[Start of Attachment]

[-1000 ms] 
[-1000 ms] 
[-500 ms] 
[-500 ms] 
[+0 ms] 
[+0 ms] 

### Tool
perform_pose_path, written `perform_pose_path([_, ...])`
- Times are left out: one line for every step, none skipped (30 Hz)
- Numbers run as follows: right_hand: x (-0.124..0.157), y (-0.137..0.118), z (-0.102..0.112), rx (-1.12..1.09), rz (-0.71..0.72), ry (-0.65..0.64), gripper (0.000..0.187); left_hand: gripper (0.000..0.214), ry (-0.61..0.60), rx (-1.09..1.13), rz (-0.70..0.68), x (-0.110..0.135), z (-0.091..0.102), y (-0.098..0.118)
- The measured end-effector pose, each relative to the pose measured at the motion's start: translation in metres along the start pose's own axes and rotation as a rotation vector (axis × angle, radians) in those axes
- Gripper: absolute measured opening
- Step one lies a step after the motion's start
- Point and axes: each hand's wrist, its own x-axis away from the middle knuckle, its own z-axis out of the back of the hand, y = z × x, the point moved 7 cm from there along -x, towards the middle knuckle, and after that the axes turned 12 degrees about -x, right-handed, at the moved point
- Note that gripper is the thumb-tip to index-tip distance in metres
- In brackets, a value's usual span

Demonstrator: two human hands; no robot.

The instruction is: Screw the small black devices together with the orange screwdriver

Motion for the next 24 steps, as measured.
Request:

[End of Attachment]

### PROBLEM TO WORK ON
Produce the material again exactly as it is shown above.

### TASK RESULT
[-1000 ms] 
[-1000 ms] 
[-500 ms] 
[-500 ms] 
[+0 ms] 
[+0 ms] 

### Tool
perform_pose_path, written `perform_pose_path([_, ...])`
- Times are left out: one line for every step, none skipped (30 Hz)
- Numbers run as follows: right_hand: x (-0.124..0.157), y (-0.137..0.118), z (-0.102..0.112), rx (-1.12..1.09), rz (-0.71..0.72), ry (-0.65..0.64), gripper (0.000..0.187); left_hand: gripper (0.000..0.214), ry (-0.61..0.60), rx (-1.09..1.13), rz (-0.70..0.68), x (-0.110..0.135), z (-0.091..0.102), y (-0.098..0.118)
- The measured end-effector pose, each relative to the pose measured at the motion's start: translation in metres along the start pose's own axes and rotation as a rotation vector (axis × angle, radians) in those axes
- Gripper: absolute measured opening
- Step one lies a step after the motion's start
- Point and axes: each hand's wrist, its own x-axis away from the middle knuckle, its own z-axis out of the back of the hand, y = z × x, the point moved 7 cm from there along -x, towards the middle knuckle, and after that the axes turned 12 degrees about -x, right-handed, at the moved point
- Note that gripper is the thumb-tip to index-tip distance in metres
- In brackets, a value's usual span

Demonstrator: two human hands; no robot.

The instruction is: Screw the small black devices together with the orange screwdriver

Motion for the next 24 steps, as measured.
Request:

At this stage, the exercise is finished.